Mercredi 1e juillet 2020, 19h45. Le rendez-vous est pris sur le parvis de la Colline. Masque sur le nez, gel hydroalcoolique accroché au ceinturon, bras tendus pour respecter le mètre de distance… Depuis combien de jours déjà n’ai-je plus remis les pieds dans un théâtre ? On reprend en douceur avec une répétition publique, mais pas n’importe laquelle : Littoral de Wajdi Mouawad.

Parmi les (trop) nombreux spectacles reportés ou annulés en cette funeste période figurait « Notre Innocence » du même Wajdi Mouawad. Le Maître du Château devait reprendre cette pièce, qui était loin de faire l’unanimité entre Je, Moi et Moi-même. Je me souviens avoir livré ici-même une chronique légèrement assassine, notamment envers certain.e.s comédien.ne.s, que je reconnais à mon arrivée devant le théâtre.

(toujours cette appréhension – bête – d’être reconnu par les gens dont je critique la prestation, alors qu’il est impossible que cela soit le cas)

Un agent du théâtre arrive, nous explique les modalités de ce moment intime (nous sommes peut-être une petite vingtaine de spectateurs)… Pardon, j’oubliais… Wajdi Mouawad a donc décidé de rouvrir son théâtre cet été avec la reprise et re-création d’une de ses plus fameuses pièces, interprétée, notamment, par les jeunes artistes de « Notre Innocence », d’où leur présence devant nous. Je suis un peu rouillé, je vous prie de bien vouloir m’excuser, bla bla bla.

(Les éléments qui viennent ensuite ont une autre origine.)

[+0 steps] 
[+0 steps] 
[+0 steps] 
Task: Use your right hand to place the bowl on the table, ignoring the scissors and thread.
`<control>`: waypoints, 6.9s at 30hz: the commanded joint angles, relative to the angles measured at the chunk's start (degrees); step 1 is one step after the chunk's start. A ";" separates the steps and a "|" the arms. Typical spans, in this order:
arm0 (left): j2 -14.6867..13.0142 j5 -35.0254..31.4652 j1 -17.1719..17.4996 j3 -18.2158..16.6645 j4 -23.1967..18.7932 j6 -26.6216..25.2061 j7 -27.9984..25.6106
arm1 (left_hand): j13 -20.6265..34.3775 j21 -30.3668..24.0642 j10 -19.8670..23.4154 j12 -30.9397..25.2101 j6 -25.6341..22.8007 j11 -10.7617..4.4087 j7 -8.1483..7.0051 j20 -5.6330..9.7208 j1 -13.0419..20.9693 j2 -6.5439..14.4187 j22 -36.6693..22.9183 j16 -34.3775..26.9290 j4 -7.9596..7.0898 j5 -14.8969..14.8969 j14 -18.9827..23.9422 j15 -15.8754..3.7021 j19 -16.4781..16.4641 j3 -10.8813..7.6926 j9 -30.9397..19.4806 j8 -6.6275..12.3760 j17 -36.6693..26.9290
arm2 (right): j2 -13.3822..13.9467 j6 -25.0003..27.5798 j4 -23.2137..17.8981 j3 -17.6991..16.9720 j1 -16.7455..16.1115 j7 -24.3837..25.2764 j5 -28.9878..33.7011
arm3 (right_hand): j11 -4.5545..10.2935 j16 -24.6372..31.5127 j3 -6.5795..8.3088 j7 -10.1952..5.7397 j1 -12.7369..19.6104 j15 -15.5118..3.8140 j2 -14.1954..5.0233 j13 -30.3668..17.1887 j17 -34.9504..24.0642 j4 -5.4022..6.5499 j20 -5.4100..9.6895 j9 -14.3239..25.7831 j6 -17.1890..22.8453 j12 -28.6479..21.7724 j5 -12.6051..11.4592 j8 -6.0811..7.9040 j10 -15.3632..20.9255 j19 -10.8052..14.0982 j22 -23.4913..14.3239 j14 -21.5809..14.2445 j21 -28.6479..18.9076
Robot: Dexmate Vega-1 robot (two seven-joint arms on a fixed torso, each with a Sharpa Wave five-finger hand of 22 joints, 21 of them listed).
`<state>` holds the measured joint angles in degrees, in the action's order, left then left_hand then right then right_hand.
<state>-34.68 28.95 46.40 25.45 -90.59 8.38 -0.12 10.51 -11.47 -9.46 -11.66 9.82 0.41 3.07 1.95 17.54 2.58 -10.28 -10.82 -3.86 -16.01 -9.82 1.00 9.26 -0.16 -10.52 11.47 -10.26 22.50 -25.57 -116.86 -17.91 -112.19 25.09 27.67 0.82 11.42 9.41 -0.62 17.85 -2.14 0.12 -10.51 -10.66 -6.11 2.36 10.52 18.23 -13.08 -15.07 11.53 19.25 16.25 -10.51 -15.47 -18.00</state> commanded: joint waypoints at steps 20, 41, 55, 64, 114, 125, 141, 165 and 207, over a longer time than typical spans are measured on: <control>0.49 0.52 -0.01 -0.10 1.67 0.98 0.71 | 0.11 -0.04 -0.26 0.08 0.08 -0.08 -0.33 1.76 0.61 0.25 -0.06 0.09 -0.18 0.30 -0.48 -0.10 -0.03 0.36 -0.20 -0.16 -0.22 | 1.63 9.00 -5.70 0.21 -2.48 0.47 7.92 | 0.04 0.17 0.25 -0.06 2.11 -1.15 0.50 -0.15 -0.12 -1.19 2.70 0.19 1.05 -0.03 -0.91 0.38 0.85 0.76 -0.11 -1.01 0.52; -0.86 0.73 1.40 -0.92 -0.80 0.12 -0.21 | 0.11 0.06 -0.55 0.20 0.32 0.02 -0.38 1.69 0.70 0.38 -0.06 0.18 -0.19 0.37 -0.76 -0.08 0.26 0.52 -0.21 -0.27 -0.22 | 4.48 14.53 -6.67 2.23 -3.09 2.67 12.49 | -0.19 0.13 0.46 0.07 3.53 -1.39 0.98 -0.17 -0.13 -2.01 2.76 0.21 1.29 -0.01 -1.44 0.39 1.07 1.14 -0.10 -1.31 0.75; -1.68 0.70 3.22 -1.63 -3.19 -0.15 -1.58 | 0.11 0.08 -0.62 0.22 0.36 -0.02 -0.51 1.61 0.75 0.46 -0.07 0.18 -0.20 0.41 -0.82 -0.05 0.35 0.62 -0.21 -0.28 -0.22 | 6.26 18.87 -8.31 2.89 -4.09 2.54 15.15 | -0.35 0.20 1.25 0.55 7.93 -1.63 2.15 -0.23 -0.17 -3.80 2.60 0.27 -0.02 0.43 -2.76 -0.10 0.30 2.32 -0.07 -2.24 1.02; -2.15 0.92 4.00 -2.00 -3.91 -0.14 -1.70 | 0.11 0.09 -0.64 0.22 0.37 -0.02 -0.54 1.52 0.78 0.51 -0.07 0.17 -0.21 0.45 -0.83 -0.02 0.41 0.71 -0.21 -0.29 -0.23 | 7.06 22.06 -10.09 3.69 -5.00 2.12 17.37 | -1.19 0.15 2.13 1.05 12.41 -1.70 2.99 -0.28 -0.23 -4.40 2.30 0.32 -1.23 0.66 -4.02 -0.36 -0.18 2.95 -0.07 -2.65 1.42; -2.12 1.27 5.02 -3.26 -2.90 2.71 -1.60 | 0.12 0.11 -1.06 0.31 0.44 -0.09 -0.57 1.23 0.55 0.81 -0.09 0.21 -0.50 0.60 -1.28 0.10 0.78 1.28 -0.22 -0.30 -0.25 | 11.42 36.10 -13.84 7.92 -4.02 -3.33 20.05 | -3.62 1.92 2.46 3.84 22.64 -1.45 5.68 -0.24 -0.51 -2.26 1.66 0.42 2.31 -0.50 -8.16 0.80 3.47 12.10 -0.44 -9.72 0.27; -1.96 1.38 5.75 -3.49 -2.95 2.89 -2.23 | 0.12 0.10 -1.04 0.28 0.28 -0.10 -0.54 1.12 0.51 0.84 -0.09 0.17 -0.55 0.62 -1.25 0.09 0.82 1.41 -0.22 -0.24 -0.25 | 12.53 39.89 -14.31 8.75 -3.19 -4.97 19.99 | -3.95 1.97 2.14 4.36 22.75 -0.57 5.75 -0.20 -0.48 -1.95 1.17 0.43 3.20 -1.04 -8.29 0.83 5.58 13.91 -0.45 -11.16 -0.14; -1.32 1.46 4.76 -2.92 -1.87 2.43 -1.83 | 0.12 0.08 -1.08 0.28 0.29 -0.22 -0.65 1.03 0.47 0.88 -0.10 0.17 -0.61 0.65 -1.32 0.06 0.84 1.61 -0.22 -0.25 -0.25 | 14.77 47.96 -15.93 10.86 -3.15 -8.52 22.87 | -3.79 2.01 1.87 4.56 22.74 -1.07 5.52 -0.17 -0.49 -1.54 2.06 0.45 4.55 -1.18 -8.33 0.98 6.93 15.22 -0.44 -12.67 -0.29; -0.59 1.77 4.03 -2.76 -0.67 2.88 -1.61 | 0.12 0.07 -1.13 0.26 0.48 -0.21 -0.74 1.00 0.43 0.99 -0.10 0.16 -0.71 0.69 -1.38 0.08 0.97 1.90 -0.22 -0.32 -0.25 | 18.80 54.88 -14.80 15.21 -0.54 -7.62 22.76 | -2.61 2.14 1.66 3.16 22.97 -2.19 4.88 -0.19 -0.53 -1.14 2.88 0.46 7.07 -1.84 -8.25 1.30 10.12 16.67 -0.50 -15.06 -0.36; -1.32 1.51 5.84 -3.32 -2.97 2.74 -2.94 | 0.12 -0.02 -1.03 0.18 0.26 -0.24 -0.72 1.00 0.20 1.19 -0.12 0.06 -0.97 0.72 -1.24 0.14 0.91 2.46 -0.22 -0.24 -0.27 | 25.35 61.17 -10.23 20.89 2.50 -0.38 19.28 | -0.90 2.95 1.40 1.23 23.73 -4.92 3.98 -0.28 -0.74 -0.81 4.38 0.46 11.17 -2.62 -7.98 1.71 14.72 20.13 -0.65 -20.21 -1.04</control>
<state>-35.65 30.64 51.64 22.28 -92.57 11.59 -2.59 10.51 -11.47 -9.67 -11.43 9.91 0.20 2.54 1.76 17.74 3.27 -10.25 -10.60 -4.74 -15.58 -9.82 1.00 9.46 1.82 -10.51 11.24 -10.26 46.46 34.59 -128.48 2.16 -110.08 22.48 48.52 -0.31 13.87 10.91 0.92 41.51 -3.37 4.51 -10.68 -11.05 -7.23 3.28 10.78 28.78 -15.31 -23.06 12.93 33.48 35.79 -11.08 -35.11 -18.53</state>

Le grand Wajdi Mouawad, dont j’ai tant apprécié le Journal de Confinement, nous salue, demande le calme sur le plateau pour nous présenter brièvement ce que nous allons voir ce soir : les répétitions des scènes 38 et 39, quasiment la fin de la pièce. Le spectacle se joue avec une double distribution : principalement féminine ou principalement masculine.

(Wajdi m’a parlé, Mouawad m’a vu !!! (pardon, midinette un jour…))

La jeune troupe issue du Conservatoire national supérieur d’art dramatique de Paris, accompagnée pour l’occasion par Gilles David et Patrick le Mauff, se connait depuis longtemps. On sent chez ces jeunes comédien.ne.s des automatismes, une complicité évidente entre certains d’entre eux, une petite rivalité parfois ? Je ne sais pas si c’est parce qu’on est là, on constate un enthousiasme que j’estime parfois exagéré. D’autres sont déjà concentrés, observent. C’est drôle de se souvenir des acteurs d’une pièce à l’autre. Julie Julien dans l’Enfant-Océan, Hatice Özer dans Désobéir, Maxence Bod dans Convulsions, je reconnais certain.e.s que j’avais plus ou moins apprécié.es dans Notre Innocence.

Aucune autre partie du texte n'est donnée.